This is pretty important stuff. I can see a lot of people getting absolutely flabbergasted by the extent to which food and market structures affect your economy. Heck, I am flabbergasted about the extent to which Rice Exchanges are worthless. They're actually worse than worthless in that they not only take up a building slot, they also cost you money. That's pretty important stuff and perhaps an explanation as to why a lot of people struggle with lategame economy. I used to always get 4-5 MGs eventually with just about any faction as a preparation for RD but heck, my good Metsuke seem a lot better off in the field except maybe 1 in a goldmine province.
I never really made merchant guilds early with land-based factions but that's mostly due to their cost and relatively high tech requirement early on where you'd rather just expand with most of the factions. Its interesting to note that if you dont plan out your every move to accomodate them, then they're also barely effective at best and a liability at worst.
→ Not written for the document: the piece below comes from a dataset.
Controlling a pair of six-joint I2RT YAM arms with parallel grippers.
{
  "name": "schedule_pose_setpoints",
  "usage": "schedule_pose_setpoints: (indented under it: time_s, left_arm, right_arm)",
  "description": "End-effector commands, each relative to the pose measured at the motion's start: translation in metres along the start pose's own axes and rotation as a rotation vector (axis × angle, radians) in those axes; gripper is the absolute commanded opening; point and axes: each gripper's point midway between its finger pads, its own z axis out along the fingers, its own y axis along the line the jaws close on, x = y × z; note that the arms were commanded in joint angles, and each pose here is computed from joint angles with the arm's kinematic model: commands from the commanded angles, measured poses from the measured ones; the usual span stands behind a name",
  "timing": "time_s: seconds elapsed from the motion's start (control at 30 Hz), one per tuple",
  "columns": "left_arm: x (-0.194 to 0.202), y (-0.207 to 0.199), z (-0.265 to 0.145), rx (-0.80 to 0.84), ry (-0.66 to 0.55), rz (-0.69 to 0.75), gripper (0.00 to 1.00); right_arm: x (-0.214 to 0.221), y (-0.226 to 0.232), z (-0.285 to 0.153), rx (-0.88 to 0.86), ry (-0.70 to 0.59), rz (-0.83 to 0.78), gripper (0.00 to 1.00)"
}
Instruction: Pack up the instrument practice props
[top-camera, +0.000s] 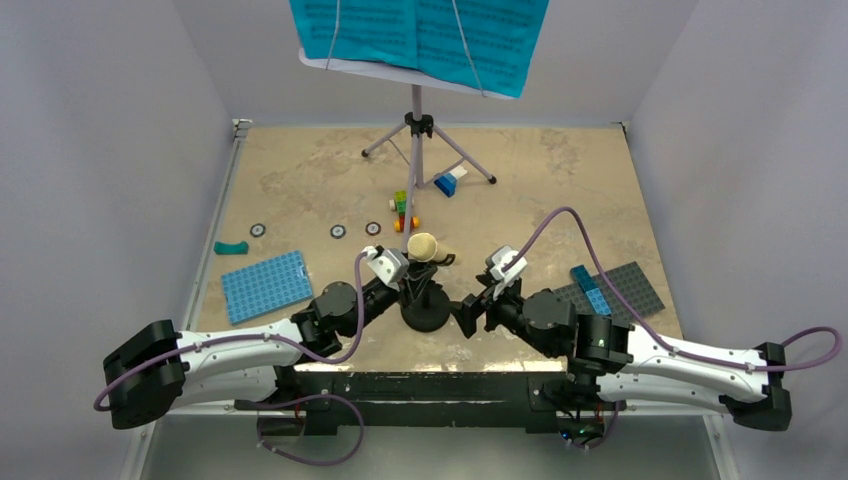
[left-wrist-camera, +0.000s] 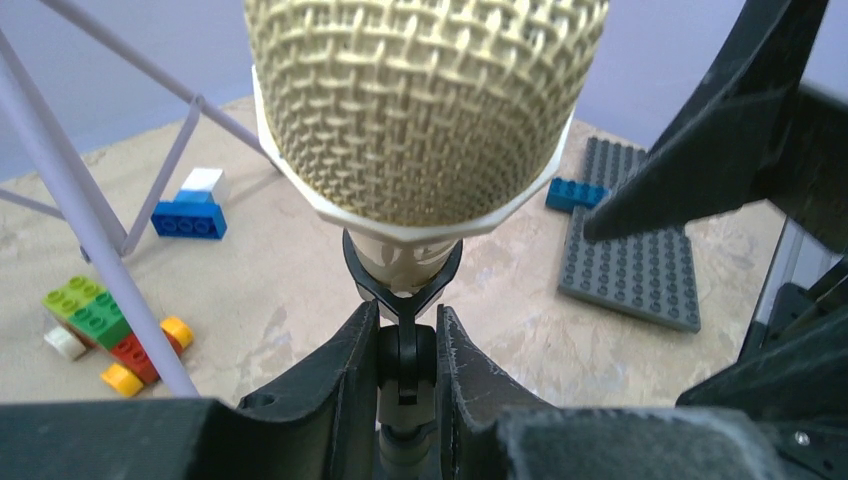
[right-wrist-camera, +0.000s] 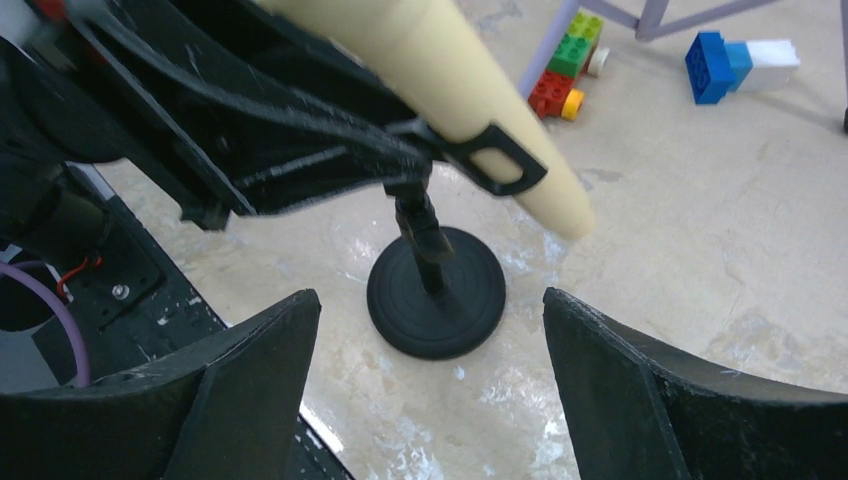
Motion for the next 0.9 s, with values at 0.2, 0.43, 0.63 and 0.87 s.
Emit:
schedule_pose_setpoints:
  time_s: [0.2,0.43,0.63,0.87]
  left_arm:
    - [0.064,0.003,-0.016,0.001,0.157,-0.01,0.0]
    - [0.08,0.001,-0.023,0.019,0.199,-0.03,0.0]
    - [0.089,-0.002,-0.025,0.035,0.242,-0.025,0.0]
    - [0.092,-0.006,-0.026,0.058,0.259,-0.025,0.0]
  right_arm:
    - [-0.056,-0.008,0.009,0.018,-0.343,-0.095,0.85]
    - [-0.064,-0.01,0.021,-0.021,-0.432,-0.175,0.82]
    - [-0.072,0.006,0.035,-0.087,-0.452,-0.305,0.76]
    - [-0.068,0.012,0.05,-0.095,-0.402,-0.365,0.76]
I used to swear to teching Tax Reform before Equal Fields as the income bonus is vastly stronger, but Equal Fields' effect on your middle-lategame econ (if you upgrade farms helluva early) might be a lot more effective than given credit for - even if you slowly creep forward as a faction like Date or Ikko.
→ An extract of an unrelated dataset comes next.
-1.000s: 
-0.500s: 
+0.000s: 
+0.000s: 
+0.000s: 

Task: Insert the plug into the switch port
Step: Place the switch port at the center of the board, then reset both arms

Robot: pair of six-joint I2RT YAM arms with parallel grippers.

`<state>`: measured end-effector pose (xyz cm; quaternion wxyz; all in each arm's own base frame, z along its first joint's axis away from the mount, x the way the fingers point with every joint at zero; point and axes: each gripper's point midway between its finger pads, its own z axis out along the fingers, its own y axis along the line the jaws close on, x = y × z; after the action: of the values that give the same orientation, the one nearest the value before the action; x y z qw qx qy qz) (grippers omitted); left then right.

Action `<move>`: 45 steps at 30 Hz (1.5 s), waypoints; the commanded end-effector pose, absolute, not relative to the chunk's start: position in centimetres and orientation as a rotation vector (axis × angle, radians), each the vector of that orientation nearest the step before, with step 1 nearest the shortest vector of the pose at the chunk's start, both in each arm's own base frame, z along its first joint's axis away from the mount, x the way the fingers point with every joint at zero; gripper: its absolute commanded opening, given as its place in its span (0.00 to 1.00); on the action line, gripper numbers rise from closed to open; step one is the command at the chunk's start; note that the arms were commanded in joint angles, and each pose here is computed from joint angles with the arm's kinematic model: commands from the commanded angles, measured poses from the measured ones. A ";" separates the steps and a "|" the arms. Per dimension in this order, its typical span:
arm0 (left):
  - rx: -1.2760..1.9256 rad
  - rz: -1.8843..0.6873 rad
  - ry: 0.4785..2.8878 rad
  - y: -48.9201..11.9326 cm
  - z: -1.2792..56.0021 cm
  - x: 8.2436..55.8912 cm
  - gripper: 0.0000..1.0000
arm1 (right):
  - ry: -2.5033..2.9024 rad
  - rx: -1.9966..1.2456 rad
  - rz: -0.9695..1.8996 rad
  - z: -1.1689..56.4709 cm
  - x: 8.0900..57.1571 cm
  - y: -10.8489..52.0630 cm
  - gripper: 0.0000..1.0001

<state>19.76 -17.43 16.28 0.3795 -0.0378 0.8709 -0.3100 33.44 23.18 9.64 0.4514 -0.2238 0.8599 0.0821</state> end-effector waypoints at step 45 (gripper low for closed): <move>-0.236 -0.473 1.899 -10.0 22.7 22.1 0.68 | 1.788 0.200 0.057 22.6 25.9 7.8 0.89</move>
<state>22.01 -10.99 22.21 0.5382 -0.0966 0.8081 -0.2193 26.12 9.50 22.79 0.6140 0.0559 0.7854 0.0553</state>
In fact, the only argument that seems to be left for even bothering with them (MGs) with a faction like, say, Tokugawa or Hattori, is that you're planning on doing an Kabunakama+Shobai District with a r4+ Metsuke and you want the town to start growing very early on to cap out the bonus, but even then its not even a given.
Thanks for setting up all the graphs, Maltz! Nothing says conclusion like numbers.